There have been a lot of discussions lately about what experiential marketing is -- meetings, and forums, and summits going on all over the place with people discussing what it is or isn't, and so forth. Some examples: A group met last week in New York at an event called the Experience Summit, at which most of the participants were architects and entertainment designers (lighting, special effects, story development, technology, etc.). The Promotion Marketing Association has an experiential group called the Event Marketing Council, of which all its leaders are in the promotions business. There are other groups that focus on customer experience management, and still others that believe it's simply street marketing. Jack Morton did a survey on experiential marketing in which they defined the discipline solely as live events, whereas Bernd Schmitt says in his books that experiential marketing doesn't have to be a live event.
This can all lead to confusion. Who does it? What is it? I'd like to think that we can all come together and create a definition that is broad enough to include a variety of experiential methods, but narrow enough to be very clear.
As I wrote back in February, I think experiential marketing is about creating fresh connections between brands and consumers out in the world where things happen. Following are my criteria for what makes something an experiential marketing activation:
Connected Relevance -- The experience makes sense for both the brand (its personality, its attributes, etc.) and the person experiencing it (their mindset, their needs and interests). In other words, if I happen by some live street event, watch it for a few minutes and walk away because it had no meaning to me, I haven't experienced "experiential marketing." Just throwing something clever out there doesn't count, which is why sponsoring live events doesn't always measure up as experiential marketing. A good example of connected relevance would be Charmin's Pottypalooza.

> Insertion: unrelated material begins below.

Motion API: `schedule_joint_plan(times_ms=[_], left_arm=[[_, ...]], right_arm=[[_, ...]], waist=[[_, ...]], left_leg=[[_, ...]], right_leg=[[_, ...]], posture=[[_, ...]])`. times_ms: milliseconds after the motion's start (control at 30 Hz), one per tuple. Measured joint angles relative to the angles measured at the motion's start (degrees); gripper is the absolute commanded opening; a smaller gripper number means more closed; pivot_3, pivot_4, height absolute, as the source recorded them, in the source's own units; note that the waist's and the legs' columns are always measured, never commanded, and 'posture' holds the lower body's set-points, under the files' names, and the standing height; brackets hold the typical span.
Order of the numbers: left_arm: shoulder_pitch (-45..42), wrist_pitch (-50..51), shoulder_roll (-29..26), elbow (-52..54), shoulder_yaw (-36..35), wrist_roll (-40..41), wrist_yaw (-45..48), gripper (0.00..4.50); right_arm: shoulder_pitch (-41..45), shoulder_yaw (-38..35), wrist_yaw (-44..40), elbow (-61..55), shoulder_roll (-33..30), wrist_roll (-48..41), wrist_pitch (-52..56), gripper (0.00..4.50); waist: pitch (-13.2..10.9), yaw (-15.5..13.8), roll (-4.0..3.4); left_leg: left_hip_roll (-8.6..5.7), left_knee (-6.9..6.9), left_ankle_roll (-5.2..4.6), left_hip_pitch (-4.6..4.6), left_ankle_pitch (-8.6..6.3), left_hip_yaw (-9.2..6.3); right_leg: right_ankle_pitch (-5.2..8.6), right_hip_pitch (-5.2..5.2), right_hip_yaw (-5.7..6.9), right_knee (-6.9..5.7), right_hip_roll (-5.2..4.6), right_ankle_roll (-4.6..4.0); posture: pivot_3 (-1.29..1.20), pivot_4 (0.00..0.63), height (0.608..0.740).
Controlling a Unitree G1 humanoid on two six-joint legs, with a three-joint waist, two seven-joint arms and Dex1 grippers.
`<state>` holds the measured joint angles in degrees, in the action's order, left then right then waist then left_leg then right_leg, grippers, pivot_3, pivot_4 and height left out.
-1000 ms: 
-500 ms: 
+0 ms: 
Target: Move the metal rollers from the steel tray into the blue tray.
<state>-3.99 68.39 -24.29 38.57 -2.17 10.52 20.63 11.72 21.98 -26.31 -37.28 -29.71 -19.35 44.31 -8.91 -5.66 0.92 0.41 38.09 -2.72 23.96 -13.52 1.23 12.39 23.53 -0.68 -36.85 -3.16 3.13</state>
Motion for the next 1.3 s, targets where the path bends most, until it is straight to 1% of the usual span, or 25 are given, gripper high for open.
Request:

Meaning -- The execution should have a lasting impact and be memorable or in some other way meaningful to the consumer. Perhaps they find something they've been looking for, have an experience they've always wanted to have, or are allowed to share something special with someone else (e.g. parents and children together at Legoland). Branded interactive kiosks that end up being a place for people to park their butts or simply amuse themselves for a while and nothing more is not meaningful. Engagement comes into play here in terms of holding, not simply getting, someone's attention.
Interaction -- The consumer should have some degree of control or interaction (they participate, they can ask questions or comment, they can make choices, etc.) For me, being experiential has a lot to do with showing consumers enough respect to allow them to be part of the process (for example, Ebay and Build-A-Bear Workshop). That's why it is much more than simple entertainment.
In terms of who does this in the marketing world, it could be anyone. What do you think of these criteria? Do you have additional examples that bear them out? What are your own criteria? I'd love to hear from you.